Running the Application

  1. Open the main class (annotated with @SpringBootApplication)
  2. Right-click the file
  3. Select Run

Or run via terminal:

mvn spring-boot:run

or via maven wrapper:

./mvnw clean install

Application Class

This is the main entry point of a Spring Boot application.
It is responsible for bootstrapping and starting the application context.

Location: src/main/java/com/example/Application.java

Example implementation:

package com.example;

import org.springframework.boot.SpringApplication;
import org.springframework.boot.autoconfigure.SpringBootApplication;

@SpringBootApplication
public class Application {

  public static void main(String[] args) {
    SpringApplication.run(Application.class, args);
  }
}

Explanation

  • @SpringBootApplication is a meta-annotation that includes:
    • @Configuration
    • @EnableAutoConfiguration
    • @ComponentScan
  • SpringApplication.run(...) starts the embedded server (Tomcat by default)
  • This class must be located in a root package so component scanning works correctly

ApplicationTests Class

This class is used to verify that the Spring application context loads successfully.

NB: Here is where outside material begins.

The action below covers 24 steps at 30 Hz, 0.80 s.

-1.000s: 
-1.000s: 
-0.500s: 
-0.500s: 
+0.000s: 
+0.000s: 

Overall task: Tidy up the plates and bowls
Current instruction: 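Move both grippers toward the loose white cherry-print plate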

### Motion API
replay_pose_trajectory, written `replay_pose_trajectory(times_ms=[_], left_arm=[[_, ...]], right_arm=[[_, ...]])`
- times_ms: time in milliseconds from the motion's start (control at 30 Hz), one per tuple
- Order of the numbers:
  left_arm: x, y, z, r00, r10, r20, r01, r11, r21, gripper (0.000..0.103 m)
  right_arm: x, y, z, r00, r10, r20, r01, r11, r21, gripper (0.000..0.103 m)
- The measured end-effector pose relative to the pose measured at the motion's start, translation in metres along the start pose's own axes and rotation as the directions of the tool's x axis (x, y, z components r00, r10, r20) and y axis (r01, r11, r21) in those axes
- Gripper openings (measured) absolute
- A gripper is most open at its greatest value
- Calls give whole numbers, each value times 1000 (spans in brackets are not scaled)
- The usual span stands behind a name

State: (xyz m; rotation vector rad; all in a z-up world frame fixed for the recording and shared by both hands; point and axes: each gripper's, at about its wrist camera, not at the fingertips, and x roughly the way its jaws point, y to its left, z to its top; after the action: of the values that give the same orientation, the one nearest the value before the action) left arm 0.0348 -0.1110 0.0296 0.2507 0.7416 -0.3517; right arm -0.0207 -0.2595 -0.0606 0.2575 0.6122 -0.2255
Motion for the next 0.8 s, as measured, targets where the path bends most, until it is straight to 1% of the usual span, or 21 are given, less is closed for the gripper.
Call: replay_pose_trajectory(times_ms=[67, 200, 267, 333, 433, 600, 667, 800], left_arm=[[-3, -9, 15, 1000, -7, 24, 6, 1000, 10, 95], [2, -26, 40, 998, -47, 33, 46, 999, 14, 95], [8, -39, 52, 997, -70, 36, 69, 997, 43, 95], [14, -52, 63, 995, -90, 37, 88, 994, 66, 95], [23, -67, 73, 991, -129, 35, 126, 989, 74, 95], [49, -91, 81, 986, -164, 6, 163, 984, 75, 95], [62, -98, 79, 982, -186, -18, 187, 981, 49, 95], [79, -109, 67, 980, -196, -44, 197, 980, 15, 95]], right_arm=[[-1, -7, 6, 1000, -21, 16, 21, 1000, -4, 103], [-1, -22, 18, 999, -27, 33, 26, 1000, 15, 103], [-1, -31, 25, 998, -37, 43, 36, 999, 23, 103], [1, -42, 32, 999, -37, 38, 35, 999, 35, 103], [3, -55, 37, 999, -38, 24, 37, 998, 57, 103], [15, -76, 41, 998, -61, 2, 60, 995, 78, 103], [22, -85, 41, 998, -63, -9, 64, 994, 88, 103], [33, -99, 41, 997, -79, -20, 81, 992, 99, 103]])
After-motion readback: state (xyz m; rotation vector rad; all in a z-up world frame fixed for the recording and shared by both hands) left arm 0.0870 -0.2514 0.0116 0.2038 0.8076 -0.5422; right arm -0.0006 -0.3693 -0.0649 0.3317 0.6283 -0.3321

Location: src/test/java/com/example/ApplicationTests.java

Example implementation:

package com.example;

import org.junit.jupiter.api.Test;
import org.springframework.boot.test.context.SpringBootTest;

@SpringBootTest
class ApplicationTests {

  @Test
  void contextLoads() {
  }
}

Explanation

  • @SpringBootTest loads the full Spring application context
  • contextLoads() is a smoke test:
    • It passes if the application starts without errors
    • It fails if bean configuration or context initialization fails
  • This test is usually the first test in a Spring Boot project

When to Extend These Classes

  • Add REST controllers, services, and repositories under the same base package
  • Add more test methods or separate test classes for:
    • Controllers (@WebMvcTest)
    • Services (@ExtendWith(MockitoExtension.class))
    • Integration tests (@SpringBootTest with profiles)

Common IntelliJ Tips

  • Green ▶️ icon next to main method → Run application
  • Green ▶️ icon next to test class or method → Run tests
  • mvn test → runs all tests from terminal

Summary

  • Maven uses pom.xml to manage the project
  • IntelliJ IDEA provides built-in Maven support
  • Standard directory structure is important
  • Source roots are automatically detected
  • Spring Boot applications can be run directly from IntelliJ

This setup is suitable for enterprise-grade Spring Boot projects and modular architectures.